As a manager, are you contributing to low employee morale?
It might seem simpler to send an email to the entire group when you need a behavior to stop, change, or improve, but is it worth the hidden cost?
Sit down with your top performer and ask how they felt about the recent email blast that went out to everyone about "not printing color documents over five pages" or "effective time management."
She was likely frustrated and annoyed.
You can't afford to waste paper and ink, so what are some alternative options?
First, set some expectations - but do it the right way.
Put a lighthearted note at the printer that gives general guidelines. Consider transparency.
Use a whiteboard to track the weekly printing stats, and see if your team can help you bring the overall print volume down together.
If you achieve your goal, recognize the accomplishment and reward it. Put the cost savings toward the company picnic.
If necessary, address problems individually and as they arise.

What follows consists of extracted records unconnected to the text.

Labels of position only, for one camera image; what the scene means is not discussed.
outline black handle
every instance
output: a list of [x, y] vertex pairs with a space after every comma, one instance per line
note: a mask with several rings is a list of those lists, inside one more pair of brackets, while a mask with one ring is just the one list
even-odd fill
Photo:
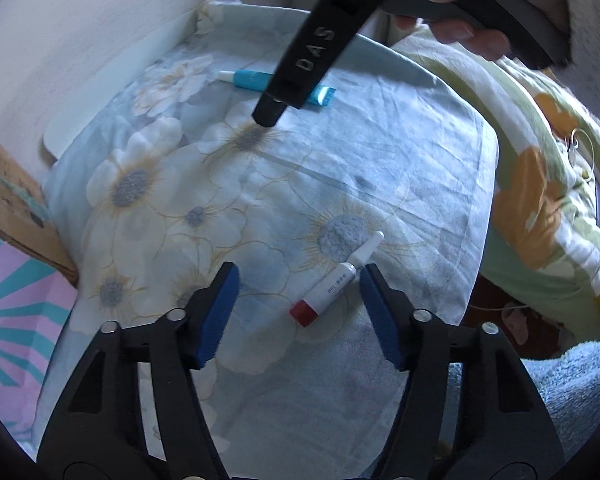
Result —
[[275, 126], [287, 105], [301, 108], [383, 0], [319, 0], [260, 98], [253, 119]]
[[569, 38], [547, 16], [526, 0], [458, 0], [435, 4], [429, 0], [385, 0], [380, 8], [398, 16], [426, 20], [459, 18], [474, 28], [494, 28], [511, 42], [512, 55], [532, 70], [564, 65]]

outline red cap
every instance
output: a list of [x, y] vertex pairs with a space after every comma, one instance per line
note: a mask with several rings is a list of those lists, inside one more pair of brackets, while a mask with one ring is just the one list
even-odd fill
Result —
[[303, 327], [308, 327], [318, 317], [318, 314], [304, 300], [298, 301], [289, 311]]

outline toothpaste tube
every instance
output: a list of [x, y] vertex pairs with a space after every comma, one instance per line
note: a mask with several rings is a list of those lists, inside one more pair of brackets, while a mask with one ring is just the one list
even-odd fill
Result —
[[315, 285], [302, 300], [298, 301], [289, 311], [302, 326], [307, 327], [341, 294], [352, 282], [358, 271], [366, 265], [371, 255], [384, 240], [382, 231], [374, 232], [369, 240], [351, 253], [346, 262], [341, 262]]
[[[236, 72], [222, 71], [218, 74], [220, 81], [227, 81], [233, 83], [238, 88], [245, 88], [247, 90], [255, 90], [257, 92], [264, 92], [271, 74], [266, 72], [255, 72], [253, 70], [237, 70]], [[330, 86], [318, 85], [311, 92], [306, 102], [313, 105], [326, 106], [331, 101], [333, 94], [336, 89]]]

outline pillow
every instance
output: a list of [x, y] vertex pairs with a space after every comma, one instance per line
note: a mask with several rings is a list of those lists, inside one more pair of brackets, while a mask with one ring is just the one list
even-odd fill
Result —
[[[223, 261], [238, 265], [218, 354], [194, 375], [232, 476], [356, 478], [384, 444], [404, 377], [384, 359], [357, 283], [307, 328], [289, 309], [382, 230], [372, 261], [388, 281], [458, 323], [488, 225], [493, 129], [396, 52], [357, 37], [325, 78], [329, 106], [290, 108], [271, 129], [251, 119], [257, 92], [215, 80], [272, 72], [305, 17], [207, 3], [198, 34], [120, 92], [45, 186], [81, 275], [61, 348], [107, 319], [150, 322]], [[54, 357], [48, 392], [74, 359]], [[141, 394], [150, 399], [147, 375]], [[150, 404], [144, 412], [159, 454]]]
[[[441, 77], [489, 121], [500, 158], [483, 275], [578, 341], [600, 339], [600, 121], [549, 76], [486, 62], [428, 27], [395, 50]], [[566, 141], [576, 131], [574, 165]]]

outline bed sheet
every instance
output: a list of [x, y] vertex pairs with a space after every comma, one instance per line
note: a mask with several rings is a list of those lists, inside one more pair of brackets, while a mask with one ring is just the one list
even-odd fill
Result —
[[[355, 478], [378, 455], [404, 377], [384, 360], [357, 283], [306, 329], [288, 310], [382, 230], [372, 261], [417, 307], [457, 324], [498, 148], [445, 83], [362, 37], [324, 81], [336, 88], [328, 107], [257, 128], [258, 95], [215, 76], [272, 72], [305, 15], [207, 2], [197, 33], [120, 92], [53, 167], [45, 195], [81, 280], [34, 437], [102, 322], [149, 322], [230, 260], [241, 294], [216, 358], [194, 373], [228, 472]], [[145, 368], [141, 395], [150, 399]], [[144, 418], [160, 455], [151, 408]]]

In the second example of the "poor time management" email, imagine how the hardest working individual on your team felt, whose only wasted time was reading that email.
Address problem areas with the individual, and do so in a timely, professional manner.
It's like blaming all three kids for a broken vase because you don't know who did it.
It certainly isn't fair to the innocent, and for all you know it could have been the dog.
An interrogation or getting them to tattle on each other won't do anything for morale.
You need to roll up your sleeves and do some detective work, or let the broken vase slide.